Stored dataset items
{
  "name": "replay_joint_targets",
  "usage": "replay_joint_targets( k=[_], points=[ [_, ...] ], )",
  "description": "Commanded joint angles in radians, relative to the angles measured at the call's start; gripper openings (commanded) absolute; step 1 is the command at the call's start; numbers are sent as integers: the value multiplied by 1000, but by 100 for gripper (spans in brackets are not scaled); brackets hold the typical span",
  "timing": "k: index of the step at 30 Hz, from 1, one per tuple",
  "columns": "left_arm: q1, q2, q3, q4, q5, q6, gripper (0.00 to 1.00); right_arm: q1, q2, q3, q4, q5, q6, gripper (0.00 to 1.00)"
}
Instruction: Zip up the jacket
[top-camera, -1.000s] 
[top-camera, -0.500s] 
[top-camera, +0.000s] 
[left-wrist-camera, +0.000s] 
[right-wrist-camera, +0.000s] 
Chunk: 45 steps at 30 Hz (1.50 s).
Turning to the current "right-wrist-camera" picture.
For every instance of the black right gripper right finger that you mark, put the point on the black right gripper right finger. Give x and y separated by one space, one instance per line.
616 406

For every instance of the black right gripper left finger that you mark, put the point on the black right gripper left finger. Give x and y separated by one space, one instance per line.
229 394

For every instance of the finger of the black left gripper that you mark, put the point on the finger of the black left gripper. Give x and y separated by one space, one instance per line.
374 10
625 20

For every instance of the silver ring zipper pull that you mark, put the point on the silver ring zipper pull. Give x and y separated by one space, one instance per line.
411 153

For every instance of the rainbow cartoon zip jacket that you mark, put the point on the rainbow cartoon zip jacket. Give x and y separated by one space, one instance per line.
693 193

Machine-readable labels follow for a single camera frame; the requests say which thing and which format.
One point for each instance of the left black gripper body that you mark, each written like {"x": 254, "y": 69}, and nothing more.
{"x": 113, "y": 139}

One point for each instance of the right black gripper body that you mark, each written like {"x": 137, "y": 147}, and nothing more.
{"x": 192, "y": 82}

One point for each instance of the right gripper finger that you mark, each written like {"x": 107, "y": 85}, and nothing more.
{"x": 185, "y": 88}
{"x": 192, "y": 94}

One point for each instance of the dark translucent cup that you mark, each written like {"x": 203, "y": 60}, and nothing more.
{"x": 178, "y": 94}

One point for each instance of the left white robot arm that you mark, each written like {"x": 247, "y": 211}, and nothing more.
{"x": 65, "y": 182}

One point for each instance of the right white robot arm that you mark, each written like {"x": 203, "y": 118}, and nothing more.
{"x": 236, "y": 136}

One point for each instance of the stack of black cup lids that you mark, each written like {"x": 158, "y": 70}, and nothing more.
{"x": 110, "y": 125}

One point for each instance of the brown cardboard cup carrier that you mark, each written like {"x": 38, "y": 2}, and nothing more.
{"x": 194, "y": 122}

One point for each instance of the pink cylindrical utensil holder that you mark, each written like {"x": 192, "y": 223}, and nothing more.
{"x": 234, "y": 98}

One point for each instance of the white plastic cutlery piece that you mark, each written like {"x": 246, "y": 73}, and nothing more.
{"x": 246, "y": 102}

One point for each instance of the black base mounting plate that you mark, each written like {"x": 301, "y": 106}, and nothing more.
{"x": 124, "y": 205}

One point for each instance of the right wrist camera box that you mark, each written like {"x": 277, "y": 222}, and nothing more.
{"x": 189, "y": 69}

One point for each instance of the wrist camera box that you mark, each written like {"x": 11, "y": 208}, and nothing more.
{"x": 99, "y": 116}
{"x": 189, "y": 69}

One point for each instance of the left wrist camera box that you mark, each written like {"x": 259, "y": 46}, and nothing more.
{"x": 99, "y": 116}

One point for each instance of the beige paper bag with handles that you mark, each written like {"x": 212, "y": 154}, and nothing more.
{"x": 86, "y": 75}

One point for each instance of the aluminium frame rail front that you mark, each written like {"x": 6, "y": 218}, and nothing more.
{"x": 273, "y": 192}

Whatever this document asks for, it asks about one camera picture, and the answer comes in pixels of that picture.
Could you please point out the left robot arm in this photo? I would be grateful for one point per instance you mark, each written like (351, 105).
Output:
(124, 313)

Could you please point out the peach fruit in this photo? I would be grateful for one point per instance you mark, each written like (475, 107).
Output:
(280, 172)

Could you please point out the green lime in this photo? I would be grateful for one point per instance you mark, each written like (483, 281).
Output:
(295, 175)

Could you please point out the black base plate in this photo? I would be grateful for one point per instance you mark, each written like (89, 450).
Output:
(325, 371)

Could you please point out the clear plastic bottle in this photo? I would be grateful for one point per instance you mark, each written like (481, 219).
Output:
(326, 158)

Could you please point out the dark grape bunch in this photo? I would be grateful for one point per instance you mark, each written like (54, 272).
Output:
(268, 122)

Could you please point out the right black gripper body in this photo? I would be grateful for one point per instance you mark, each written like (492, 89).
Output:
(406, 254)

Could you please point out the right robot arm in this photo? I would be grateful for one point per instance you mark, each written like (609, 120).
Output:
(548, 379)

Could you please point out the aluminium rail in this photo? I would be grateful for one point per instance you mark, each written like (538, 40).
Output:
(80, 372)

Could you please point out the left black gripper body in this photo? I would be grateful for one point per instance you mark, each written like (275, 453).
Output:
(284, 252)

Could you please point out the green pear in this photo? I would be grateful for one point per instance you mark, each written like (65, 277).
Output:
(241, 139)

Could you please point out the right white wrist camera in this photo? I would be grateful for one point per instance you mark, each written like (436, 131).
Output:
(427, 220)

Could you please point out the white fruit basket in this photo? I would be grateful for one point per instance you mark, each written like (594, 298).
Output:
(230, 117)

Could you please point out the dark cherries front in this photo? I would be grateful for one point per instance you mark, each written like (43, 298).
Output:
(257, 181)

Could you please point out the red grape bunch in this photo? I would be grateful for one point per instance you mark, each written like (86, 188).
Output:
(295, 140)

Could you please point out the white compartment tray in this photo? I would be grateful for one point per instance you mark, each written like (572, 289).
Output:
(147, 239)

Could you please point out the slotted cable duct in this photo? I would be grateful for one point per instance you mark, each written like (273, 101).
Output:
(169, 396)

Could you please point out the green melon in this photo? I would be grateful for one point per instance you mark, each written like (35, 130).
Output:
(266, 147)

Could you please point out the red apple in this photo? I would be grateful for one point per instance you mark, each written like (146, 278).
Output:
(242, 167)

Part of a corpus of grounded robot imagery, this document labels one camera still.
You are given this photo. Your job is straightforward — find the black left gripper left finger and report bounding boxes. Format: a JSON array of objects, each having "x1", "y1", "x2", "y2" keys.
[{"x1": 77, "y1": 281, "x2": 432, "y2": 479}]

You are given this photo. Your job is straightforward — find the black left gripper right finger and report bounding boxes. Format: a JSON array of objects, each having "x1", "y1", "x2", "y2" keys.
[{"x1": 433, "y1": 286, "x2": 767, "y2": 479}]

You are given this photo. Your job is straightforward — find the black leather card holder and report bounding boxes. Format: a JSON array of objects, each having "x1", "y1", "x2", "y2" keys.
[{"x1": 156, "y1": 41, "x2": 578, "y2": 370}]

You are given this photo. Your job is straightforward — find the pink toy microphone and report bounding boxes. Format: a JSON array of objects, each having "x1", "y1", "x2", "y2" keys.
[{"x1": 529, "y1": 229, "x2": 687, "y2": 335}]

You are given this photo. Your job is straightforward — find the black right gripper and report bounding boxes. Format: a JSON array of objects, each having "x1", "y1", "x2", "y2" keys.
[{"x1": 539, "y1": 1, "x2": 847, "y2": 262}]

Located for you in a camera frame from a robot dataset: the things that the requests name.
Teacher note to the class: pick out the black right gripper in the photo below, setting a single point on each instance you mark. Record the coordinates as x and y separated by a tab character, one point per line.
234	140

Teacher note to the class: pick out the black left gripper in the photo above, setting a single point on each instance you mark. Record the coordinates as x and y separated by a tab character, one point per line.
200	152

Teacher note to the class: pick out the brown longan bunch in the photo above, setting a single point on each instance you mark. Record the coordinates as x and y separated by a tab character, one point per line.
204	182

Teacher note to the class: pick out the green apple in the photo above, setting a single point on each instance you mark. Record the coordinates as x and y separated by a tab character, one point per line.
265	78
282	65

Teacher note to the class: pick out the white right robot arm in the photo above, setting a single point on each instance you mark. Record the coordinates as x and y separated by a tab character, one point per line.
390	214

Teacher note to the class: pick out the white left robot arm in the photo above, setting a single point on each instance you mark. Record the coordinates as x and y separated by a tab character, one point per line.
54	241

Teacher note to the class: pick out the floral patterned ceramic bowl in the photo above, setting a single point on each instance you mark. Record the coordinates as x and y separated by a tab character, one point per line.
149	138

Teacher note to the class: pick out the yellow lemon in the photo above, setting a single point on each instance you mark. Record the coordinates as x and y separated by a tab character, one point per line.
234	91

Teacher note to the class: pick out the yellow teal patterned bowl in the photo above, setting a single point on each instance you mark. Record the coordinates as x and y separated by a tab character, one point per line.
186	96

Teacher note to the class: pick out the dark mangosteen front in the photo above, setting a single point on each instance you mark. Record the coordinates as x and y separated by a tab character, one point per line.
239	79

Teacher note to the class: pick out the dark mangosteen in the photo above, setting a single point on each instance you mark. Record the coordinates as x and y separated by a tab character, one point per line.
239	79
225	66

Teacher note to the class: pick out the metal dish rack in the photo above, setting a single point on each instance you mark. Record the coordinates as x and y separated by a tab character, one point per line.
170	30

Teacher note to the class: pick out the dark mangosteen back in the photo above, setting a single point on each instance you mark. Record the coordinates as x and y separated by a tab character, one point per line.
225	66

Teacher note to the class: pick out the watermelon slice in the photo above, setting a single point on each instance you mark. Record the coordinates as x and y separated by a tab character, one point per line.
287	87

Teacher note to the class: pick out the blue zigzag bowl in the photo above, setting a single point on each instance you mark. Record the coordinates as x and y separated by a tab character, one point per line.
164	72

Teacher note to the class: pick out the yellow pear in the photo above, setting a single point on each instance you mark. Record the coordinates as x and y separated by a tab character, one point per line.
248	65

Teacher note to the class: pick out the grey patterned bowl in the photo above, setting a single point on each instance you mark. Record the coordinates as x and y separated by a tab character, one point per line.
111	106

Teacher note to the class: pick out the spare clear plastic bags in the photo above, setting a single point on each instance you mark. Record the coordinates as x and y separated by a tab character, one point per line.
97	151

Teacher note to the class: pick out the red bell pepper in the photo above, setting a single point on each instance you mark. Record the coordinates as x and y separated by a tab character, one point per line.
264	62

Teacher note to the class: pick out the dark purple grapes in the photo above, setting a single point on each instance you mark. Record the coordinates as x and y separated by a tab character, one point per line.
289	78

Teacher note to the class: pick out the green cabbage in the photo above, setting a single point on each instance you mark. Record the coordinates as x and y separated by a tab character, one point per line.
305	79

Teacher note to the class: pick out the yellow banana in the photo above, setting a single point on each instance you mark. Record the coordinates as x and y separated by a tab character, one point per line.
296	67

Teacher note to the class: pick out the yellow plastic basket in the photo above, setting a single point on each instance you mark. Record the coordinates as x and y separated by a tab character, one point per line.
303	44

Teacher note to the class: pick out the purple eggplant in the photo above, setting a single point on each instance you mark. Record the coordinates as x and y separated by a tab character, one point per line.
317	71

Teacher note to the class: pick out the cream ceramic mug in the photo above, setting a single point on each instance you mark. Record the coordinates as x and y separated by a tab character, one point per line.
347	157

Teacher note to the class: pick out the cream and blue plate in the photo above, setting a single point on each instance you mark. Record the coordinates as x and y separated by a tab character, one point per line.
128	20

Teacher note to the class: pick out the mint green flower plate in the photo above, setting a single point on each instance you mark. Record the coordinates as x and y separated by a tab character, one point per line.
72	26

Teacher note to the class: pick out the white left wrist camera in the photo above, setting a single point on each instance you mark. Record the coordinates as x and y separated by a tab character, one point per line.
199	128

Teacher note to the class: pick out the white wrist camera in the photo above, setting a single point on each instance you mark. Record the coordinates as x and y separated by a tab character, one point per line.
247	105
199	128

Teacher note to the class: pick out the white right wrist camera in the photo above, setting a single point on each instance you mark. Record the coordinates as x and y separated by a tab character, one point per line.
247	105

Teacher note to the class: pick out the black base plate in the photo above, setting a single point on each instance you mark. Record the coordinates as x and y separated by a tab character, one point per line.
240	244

**Task brief**
Note down each line above where the word "name" occurs.

**Solved exercise**
  "name": "replay_joint_targets",
Located for you in a camera frame from a robot dataset: the things that the requests name.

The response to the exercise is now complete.